Baixo investimento público significa, portanto, que os incrementos a esse stock de capital público têm sido relativamente baixos desde 2011. Isso é um problema pois esse stock de capital deprecia-se ao longo do tempo: O capital estraga-se com a sua utilização ou torna-se progressivamente obsoleto (deixando portanto de contribuir para a produtividade do resto da sociedade). O stock de capital público de um país é igual ao stock existente, mais investimento, menos depreciação. Para garantir que o stock se mantém, o investimento tem portanto de, pelo menos, exceder a taxa de depreciação.

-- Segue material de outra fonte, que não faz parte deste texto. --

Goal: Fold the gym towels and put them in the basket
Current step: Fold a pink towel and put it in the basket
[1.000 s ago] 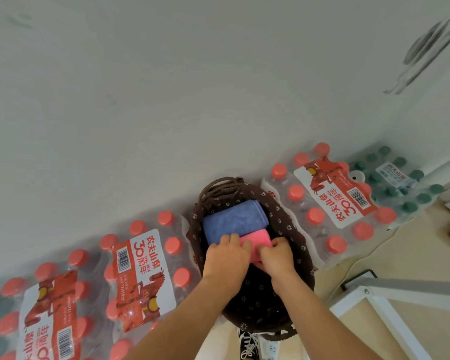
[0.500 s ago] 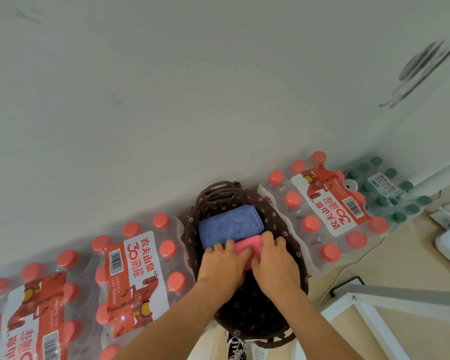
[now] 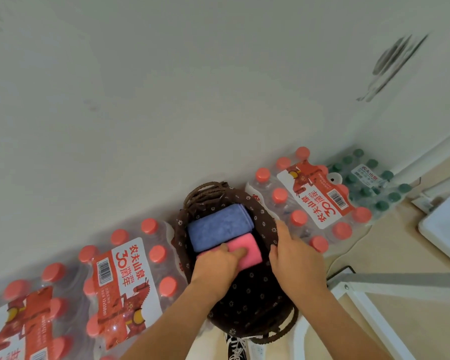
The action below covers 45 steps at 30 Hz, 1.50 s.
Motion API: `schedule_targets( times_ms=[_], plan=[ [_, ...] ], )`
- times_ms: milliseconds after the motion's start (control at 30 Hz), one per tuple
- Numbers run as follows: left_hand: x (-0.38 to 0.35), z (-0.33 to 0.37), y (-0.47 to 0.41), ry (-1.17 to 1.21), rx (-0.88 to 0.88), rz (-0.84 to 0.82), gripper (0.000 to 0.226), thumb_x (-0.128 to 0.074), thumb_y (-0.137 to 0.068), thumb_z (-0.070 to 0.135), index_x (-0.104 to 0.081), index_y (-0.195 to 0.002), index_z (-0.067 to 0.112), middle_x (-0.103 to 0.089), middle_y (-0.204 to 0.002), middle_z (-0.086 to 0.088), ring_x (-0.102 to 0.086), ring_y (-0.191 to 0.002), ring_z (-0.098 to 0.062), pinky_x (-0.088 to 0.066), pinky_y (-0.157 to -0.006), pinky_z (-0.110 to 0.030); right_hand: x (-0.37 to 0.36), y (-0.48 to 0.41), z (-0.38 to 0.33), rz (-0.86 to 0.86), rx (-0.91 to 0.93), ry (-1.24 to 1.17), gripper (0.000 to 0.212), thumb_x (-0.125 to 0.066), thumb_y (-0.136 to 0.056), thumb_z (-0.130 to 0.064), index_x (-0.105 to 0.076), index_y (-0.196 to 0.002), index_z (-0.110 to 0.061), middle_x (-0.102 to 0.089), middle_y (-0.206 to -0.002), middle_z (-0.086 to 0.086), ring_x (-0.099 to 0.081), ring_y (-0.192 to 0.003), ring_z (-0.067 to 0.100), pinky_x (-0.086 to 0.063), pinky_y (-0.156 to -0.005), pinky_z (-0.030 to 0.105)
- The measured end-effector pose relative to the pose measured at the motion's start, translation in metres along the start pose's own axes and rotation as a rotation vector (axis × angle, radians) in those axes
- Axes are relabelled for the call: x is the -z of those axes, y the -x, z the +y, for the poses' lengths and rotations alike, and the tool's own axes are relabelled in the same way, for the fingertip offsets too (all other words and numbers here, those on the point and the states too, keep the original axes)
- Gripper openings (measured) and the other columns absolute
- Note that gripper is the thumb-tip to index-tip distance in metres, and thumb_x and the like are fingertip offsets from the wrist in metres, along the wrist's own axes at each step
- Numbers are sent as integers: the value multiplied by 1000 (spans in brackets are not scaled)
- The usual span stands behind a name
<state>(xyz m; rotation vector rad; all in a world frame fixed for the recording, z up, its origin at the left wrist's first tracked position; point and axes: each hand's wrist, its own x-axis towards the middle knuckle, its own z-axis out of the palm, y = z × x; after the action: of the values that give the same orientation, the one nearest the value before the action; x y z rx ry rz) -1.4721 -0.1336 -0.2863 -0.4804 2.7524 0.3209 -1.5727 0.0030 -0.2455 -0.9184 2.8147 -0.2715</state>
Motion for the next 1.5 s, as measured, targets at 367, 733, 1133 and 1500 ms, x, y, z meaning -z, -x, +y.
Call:
schedule_targets(
  times_ms=[367, 733, 1133, 1500],
  plan=[
    [6, 9, -10, 12, 1, -66, 45, -51, -94, 26, -34, -133, 41, -51, -115, -7, -61, -93, -33, -48, -71, -39, -10, -8, 2, -89, -47, -128, 30, -47, -88, -25, -45, -117, -17, -60, -80, -1, -63, -67, 21, -50, -55, 33],
    [23, 10, 21, -204, 51, -87, 23, -53, -88, 19, -63, -109, 17, -60, -112, -7, -52, -107, -27, -41, -90, -39, -32, 4, -19, -378, 350, -107, 34, -49, -87, -28, -51, -120, -23, -44, -124, -6, -46, -107, 17, -49, -82, 35],
    [63, -50, 130, 547, 272, 467, 40, -28, -87, 37, -63, -106, 30, -67, -95, 7, -61, -84, -12, -50, -74, -35, 22, 0, -104, -313, 491, -160, 37, -48, -96, -30, -49, -132, -28, -53, -122, -8, -55, -109, 12, -48, -89, 32],
    [24, -141, 391, 800, 792, 1026, 31, -55, -89, 1, -73, -93, 26, -61, -81, 28, -60, -82, 4, -46, -71, -10, 59, 140, -324, -551, 992, -146, 24, -54, -94, -34, -60, -116, -39, -66, -98, -17, -62, -88, -1, -52, -85, 30]
  ],
)
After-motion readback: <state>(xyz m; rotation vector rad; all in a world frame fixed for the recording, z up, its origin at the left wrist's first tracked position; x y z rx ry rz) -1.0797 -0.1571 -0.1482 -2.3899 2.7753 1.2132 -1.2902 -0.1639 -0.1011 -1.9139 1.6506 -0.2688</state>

Dado que é um conceito relativamente abstracto, o stock de capital público não é fácil de medir, mas há quem o tenha tentado fazer: O FMI mantém uma base de dados que estima stocks de capital público para vários países até 2017 [1]. Utilizando dados de investimento público da AMECO (base de dados da Comissão Europeia), expandi a serie de capital público ate 2020 [2]. Esta serie, expandida, encontra-se na Figura 3.

Desta figura constata-se que o capital público cresceu sempre entre 1995 e 2012 (na realidade, de acordo com as estimativas do FMI, o capital público em Portugal cresceu sempre desde 1960, o primeiro ano da base de dados). Por outro lado, o capital público nunca cresceu desde 2012: Como o investimento público tem sido sempre inferior à depreciação, o capital público em 2020 encontrava-se aos mesmos níveis de 2004.

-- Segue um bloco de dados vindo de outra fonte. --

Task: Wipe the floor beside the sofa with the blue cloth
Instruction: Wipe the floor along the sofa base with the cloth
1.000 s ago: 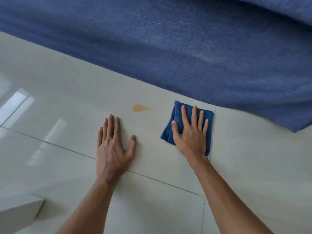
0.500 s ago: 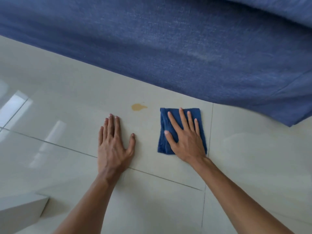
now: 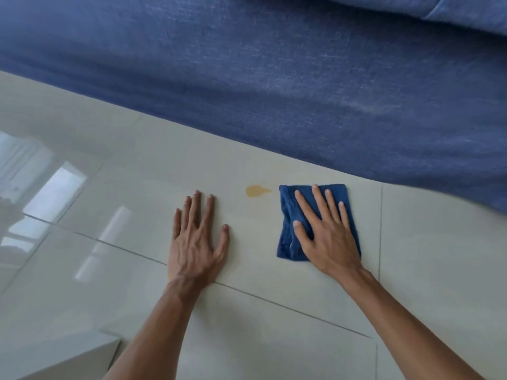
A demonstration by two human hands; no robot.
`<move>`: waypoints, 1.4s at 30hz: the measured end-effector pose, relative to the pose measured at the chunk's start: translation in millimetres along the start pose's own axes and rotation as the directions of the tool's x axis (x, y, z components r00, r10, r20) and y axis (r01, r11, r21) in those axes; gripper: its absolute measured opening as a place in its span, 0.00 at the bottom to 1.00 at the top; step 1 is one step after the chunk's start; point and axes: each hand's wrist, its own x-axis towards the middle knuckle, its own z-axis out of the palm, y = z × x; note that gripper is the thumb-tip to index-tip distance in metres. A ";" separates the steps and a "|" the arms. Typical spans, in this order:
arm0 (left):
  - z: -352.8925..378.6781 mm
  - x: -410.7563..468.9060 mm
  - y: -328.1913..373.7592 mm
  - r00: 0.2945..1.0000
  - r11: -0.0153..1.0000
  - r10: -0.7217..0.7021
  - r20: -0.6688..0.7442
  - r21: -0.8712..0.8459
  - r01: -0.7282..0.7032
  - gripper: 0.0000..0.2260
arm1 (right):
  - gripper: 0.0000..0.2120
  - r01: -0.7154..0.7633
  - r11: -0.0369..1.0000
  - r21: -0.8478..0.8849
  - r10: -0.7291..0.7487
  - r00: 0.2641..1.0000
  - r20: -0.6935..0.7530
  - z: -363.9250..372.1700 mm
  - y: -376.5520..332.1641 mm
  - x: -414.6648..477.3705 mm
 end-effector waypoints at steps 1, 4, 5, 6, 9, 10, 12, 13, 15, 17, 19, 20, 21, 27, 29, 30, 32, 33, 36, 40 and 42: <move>0.3 -0.3 -0.1 1.000 1.000 -0.005 0.001 -0.004 0.005 0.31 | 0.30 -0.009 1.000 -0.008 0.009 1.000 0.003 -2.8 10.8 -4.0; 1.7 -1.1 0.7 1.000 1.000 -0.009 -0.017 -0.017 0.009 0.30 | 0.32 -0.211 0.977 0.015 0.212 0.977 -0.030 -6.8 19.1 30.5; 2.0 -0.8 0.7 1.000 1.000 -0.008 -0.025 -0.022 0.007 0.30 | 0.32 -0.281 0.959 0.047 0.283 0.959 -0.035 -5.7 10.5 48.2; 1.2 0.0 0.4 0.999 1.000 -0.010 -0.031 -0.029 0.009 0.29 | 0.32 -0.325 0.942 0.090 0.328 0.944 -0.028 -4.6 -3.4 65.0; -1.6 -0.2 1.7 0.999 0.997 -0.031 -0.037 -0.074 0.028 0.28 | 0.32 -0.185 0.976 0.116 0.187 0.982 -0.008 2.7 -55.0 88.0; -1.5 -0.1 1.8 0.999 0.996 -0.036 -0.036 -0.081 0.033 0.28 | 0.33 -0.055 0.994 0.092 0.056 0.998 -0.002 5.3 -68.4 84.0; -0.8 0.6 0.9 0.998 0.996 -0.043 -0.039 -0.085 0.039 0.27 | 0.32 0.175 0.983 0.059 -0.177 0.984 0.033 5.8 -73.0 64.2; -0.8 0.2 0.4 0.998 0.996 -0.043 -0.044 -0.082 0.039 0.27 | 0.31 0.254 0.966 0.053 -0.257 0.965 0.057 4.5 -63.8 48.7; -0.5 0.2 0.0 0.997 0.996 -0.044 -0.056 -0.075 0.039 0.27 | 0.31 0.348 0.937 0.039 -0.350 0.931 0.100 0.2 -30.7 16.4; 0.8 1.3 0.3 0.997 0.997 -0.045 -0.063 -0.068 0.041 0.27 | 0.30 0.307 0.952 0.012 -0.306 0.948 0.090 -5.1 8.0 8.5; 1.4 0.2 0.9 0.996 0.997 -0.050 -0.074 -0.067 0.045 0.27 | 0.31 0.060 0.998 0.001 -0.060 0.998 0.013 -5.6 17.8 33.3; 1.3 0.3 0.8 0.996 0.997 -0.049 -0.075 -0.071 0.043 0.27 | 0.32 -0.098 0.994 0.046 0.099 0.995 -0.019 -3.5 6.0 53.0; 1.5 0.9 0.5 0.996 0.996 -0.045 -0.073 -0.077 0.039 0.27 | 0.33 -0.228 0.968 0.104 0.232 0.972 -0.029 -1.1 -14.6 70.2; 0.6 0.8 -0.3 0.995 0.996 -0.048 -0.084 -0.085 0.041 0.26 | 0.30 0.234 0.971 0.056 -0.235 0.972 0.016 11.0 -75.6 11.3; 1.3 -0.1 0.1 0.995 0.995 -0.058 -0.086 -0.089 0.050 0.26 | 0.29 0.304 0.951 0.050 -0.308 0.947 0.090 1.4 -36.5 -28.7; 1.4 -0.3 0.3 0.994 0.994 -0.063 -0.087 -0.091 0.055 0.26 | 0.29 0.275 0.961 0.033 -0.276 0.957 0.083 -3.0 -14.2 -35.3; 2.2 -0.1 0.5 0.994 0.994 -0.068 -0.083 -0.087 0.060 0.26 | 0.30 0.094 0.996 -0.003 -0.094 0.995 0.020 -4.7 12.5 -13.9; 2.8 -0.3 0.5 0.995 0.995 -0.067 -0.079 -0.085 0.061 0.26 | 0.31 -0.047 0.999 0.000 0.047 0.999 -0.010 -3.9 8.9 8.6; 1.9 -0.4 0.8 0.997 0.997 -0.053 -0.057 -0.065 0.049 0.26 | 0.34 -0.300 0.948 0.106 0.306 0.951 -0.047 3.1 -56.6 62.2; 0.5 1.4 -0.6 0.998 0.997 -0.041 -0.051 -0.067 0.037 0.26 | 0.30 0.156 0.987 0.026 -0.156 0.988 -0.007 14.5 -88.2 -1.5; 0.9 1.2 1.0 0.998 0.997 -0.048 -0.049 -0.069 0.045 0.26 | 0.30 0.242 0.969 0.053 -0.245 0.968 0.062 4.6 -46.5 -41.3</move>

Estes factos tornam-se mais gritantes quando olhamos para o stock de capital público em % do PIB (com todas as qualificações inerentes a estarmos a dividir um stock por um fluxo). A Figura 4 apresenta movimentos ainda mais drásticos nos últimos anos, em consequência do stock estar a decair ao mesmo tempo que a economia cresce. O aumento no último ano da amostra não reflecte um aumento do stock de capital (ver Figura 3), mas uma queda ainda maior do PIB.

Muitos dos desafios económicos e sociais enfrentados pelo Governo e pelos portugueses durante a actual emergência de saúde pública prendem-se com a incapacidade de infraestruturas públicas essenciais de responder a alterações súbitas de prioridades e de comportamentos. Exemplos incluem a inexistência de soluções tecnológicas que permitissem que as escolas públicas continuassem a funcionar de forma sustentada em confinamento ou problemas de gestão de recursos no sistema de saúde. Parte desta incapacidade de resposta é uma manifestação da erosão do stock de capital público que se tem verificado em Portugal na última década.

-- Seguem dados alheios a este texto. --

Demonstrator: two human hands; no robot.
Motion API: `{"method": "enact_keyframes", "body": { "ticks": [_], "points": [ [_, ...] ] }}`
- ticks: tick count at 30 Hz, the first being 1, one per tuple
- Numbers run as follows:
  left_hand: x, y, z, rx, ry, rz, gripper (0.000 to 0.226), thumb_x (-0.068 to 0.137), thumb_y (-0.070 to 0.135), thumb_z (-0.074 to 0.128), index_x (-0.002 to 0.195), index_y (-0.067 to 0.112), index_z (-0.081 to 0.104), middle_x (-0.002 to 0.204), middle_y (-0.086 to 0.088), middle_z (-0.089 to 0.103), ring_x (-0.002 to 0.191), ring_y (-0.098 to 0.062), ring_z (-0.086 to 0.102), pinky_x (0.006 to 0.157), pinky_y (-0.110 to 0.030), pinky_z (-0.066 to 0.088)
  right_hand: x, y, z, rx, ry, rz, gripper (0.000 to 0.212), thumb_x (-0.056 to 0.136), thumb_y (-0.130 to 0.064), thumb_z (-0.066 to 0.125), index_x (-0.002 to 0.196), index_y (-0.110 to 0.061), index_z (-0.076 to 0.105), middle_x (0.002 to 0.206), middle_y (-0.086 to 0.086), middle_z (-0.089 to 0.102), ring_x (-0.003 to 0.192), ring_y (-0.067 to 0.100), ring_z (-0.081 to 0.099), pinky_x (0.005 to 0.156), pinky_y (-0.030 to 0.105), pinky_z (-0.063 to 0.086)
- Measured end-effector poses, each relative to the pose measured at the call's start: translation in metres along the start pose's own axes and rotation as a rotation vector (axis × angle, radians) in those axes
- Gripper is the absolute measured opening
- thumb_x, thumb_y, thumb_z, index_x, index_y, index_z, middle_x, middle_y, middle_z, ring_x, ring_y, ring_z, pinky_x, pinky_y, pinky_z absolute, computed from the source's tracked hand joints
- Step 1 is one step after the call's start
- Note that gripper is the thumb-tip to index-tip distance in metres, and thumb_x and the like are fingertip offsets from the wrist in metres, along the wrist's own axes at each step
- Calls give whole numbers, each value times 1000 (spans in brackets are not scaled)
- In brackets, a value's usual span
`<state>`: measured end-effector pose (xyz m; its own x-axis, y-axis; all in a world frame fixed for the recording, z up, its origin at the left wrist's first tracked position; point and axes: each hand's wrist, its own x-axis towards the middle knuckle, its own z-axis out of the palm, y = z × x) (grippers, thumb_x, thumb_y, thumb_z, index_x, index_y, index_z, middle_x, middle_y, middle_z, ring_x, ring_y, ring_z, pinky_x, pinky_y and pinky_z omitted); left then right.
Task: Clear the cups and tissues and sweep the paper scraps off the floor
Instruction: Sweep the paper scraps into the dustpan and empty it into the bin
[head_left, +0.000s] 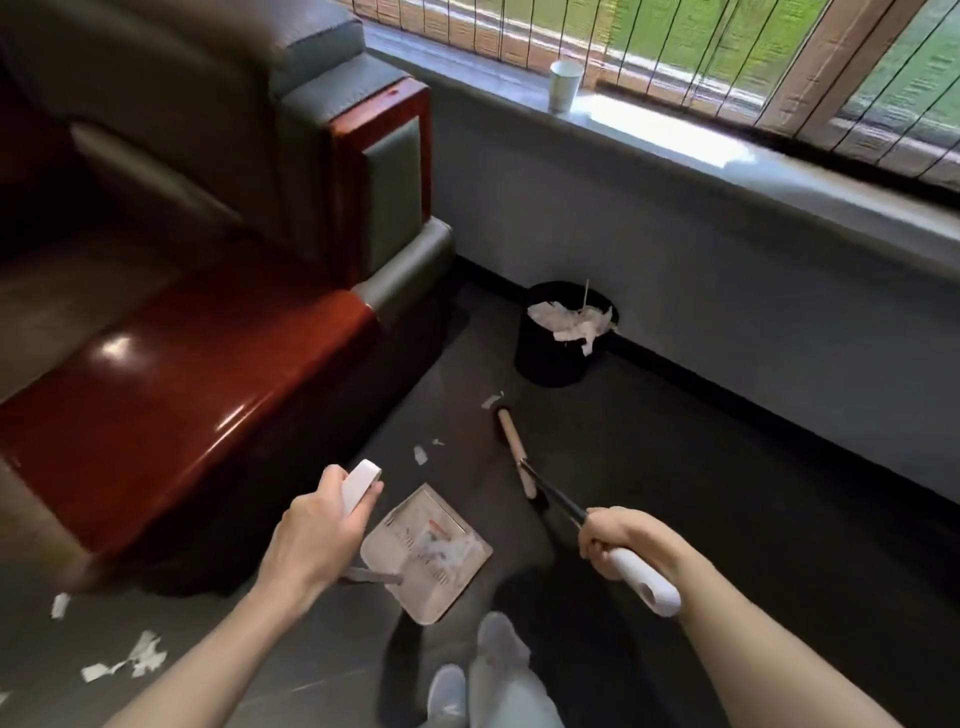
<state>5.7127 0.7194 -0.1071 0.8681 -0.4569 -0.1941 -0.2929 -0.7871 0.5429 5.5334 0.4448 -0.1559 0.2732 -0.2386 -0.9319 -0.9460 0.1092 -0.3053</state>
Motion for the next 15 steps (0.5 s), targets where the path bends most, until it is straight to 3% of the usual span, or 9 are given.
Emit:
{"method": "enact_keyframes", "body": {
  "ticks": [4,10,13,15],
  "points": [
    [5,-22,-13,39,69,-73,39,89,55,46,72,22,35,54,-2,52,51,-25,50,50,-35,37,1,-32,-23,-115,44,99,12,76,3,48,71,-7,53,45,6,44,43,18,42,49,28,34],
    [18,-53,-37,82,120,-153,36,90,48,52,71,22,35,52,-4,48,51,-30,44,55,-39,41,9,-73,-42,-97,104,84,13,68,2,50,76,-2,59,46,7,47,44,18,44,54,29,36],
    [30,-61,-49,104,103,-165,35,90,46,53,72,21,35,54,-7,49,55,-36,51,56,-40,42,27,-94,-49,-74,116,112,21,73,4,49,90,1,60,45,7,46,39,16,44,47,27,37],
    [38,-67,-55,125,87,-164,34,90,48,50,74,22,36,56,-7,52,58,-37,53,55,-40,43,41,-104,-44,-108,116,112,30,76,4,49,104,1,59,46,7,48,42,17,45,52,27,39]
  ]
}}
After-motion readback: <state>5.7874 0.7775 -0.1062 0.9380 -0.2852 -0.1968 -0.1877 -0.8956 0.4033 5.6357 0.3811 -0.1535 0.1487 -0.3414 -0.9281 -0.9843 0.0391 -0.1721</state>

A queda do investimento público é uma tendência generalizada nas economias da zona euro, mas mesmo neste contexto Portugal tem liderado as quedas. Em 2020, o investimento púbico total em % do PIB na União Europeia foi de 3.4% vs. 2.5% em Portugal (mais baixo da UE a seguir ao Chipre, com 1.9%).

Como expliquei antes, o investimento é um fluxo que contribui para um stock: Um ano de baixo investimento implica uma perda de stock potencial cujos efeitos na produtividade serão sentidos durante cerca de duas décadas. Uma década de baixo investimento implica, portanto, uma perda de stock potencial cujos efeitos poderão ser sentidos durante mais de um século.

Se, por um lado, o processo de ajustamento orçamental era inevitável, as consequências de determinadas opções políticas tomadas no contexto desse processo terão efeitos que poderão sentir-se por gerações.

Notas:
Por opção própria, o autor não escreve segundo o novo acordo ortográfico
As opiniões aqui expressas vinculam somente o autor e não refletem as posições do Federal Reserve Bank of St. Louis, ou do Federal Reserve System.

[1] https://www.imf.org/external/np/fad/publicinvestment/pdf/csupdate_aug19.pdf

[2] Capital público é calculado como capital do período anterior mais investimento menos depreciação. Não é óbvio como estimar a taxa de depreciação do capital público. A partir dos dados de capital e investimento do FMI, é possível inverter esta fórmula para calcular a taxa de depreciação implícita. Entre 2017 e 2020, utilizei a taxa de depreciação implícita para 2016, que foi de 4.9% ao ano.